#### SOURCE DATA:
--- --- ---

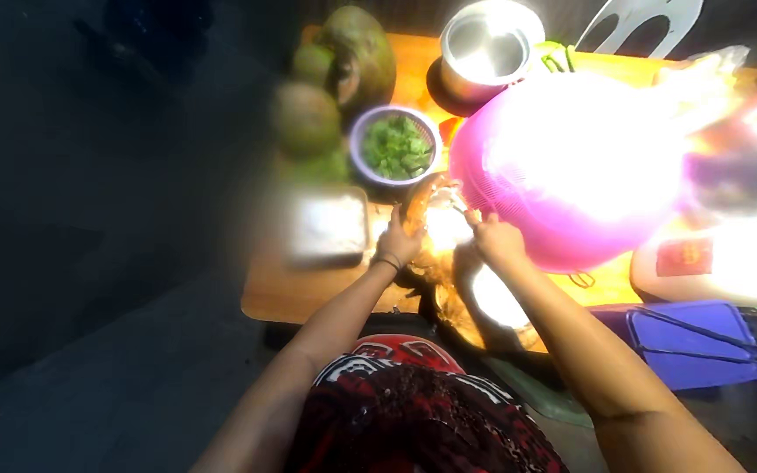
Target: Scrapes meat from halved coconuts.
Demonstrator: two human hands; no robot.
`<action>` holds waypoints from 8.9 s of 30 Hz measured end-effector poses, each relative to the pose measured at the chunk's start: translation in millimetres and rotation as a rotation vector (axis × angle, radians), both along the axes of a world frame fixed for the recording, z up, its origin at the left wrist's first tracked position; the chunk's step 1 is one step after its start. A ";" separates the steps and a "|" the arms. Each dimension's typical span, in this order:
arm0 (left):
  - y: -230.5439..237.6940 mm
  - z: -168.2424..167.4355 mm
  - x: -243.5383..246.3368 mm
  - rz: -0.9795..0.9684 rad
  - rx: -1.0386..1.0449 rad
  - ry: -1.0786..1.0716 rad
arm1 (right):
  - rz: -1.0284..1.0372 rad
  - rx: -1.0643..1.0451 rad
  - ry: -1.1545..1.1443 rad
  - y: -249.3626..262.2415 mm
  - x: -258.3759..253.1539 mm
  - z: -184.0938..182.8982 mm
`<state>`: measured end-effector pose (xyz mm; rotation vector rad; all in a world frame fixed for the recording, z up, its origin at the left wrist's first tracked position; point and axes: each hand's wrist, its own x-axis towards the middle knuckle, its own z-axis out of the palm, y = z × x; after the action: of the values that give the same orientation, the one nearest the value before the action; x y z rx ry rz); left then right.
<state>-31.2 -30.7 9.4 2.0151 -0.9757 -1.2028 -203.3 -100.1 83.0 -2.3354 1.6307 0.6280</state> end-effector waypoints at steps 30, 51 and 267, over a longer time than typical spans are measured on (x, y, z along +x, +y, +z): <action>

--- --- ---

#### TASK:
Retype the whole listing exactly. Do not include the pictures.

#### TASK ANSWER:
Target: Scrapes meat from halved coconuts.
Demonstrator: two human hands; no robot.
`<action>` holds waypoints from 8.9 s of 30 Hz measured end-effector poses, each relative to the pose measured at the chunk's start: translation in millimetres and rotation as a rotation vector (axis × angle, radians), both along the axes of a world frame fixed for the recording, z up, its origin at the left wrist's first tracked position; the chunk's step 1 is one step after its start. A ";" separates the steps and a "|" the arms. Each dimension's typical span, in this order:
arm0 (left):
  - y: -230.5439..237.6940 mm
  - z: -168.2424..167.4355 mm
  - x: -243.5383..246.3368 mm
  - rz: -0.9795..0.9684 rad
  - rx: -1.0386..1.0449 rad
  - ry: -1.0786..1.0716 rad
arm1 (right):
  - rz: -1.0284..1.0372 rad
  - rx: -1.0643..1.0451 rad
  - ry: -1.1545..1.1443 rad
  - y: -249.3626..262.2415 mm
  - x: -258.3759..253.1539 mm
  - z: -184.0938..182.8982 mm
`<state>`: measured end-effector pose (xyz mm; rotation vector rad; all in a world frame fixed for the recording, z up, its origin at the left wrist's first tracked position; point and axes: each hand's wrist, its own x-axis towards the middle knuckle, its own z-axis out of the palm, y = z × x; after the action: of the values that give the same orientation, the one nearest the value before the action; x y z rx ry rz); left then right.
<state>-31.2 -30.7 9.4 2.0151 -0.9757 -1.2028 -203.3 -100.1 83.0 -2.3354 1.6307 0.6280</state> end-effector waypoints at steps 30, 51 and 267, over a longer time than typical spans are measured on (x, y, z along +x, +y, +z): <action>

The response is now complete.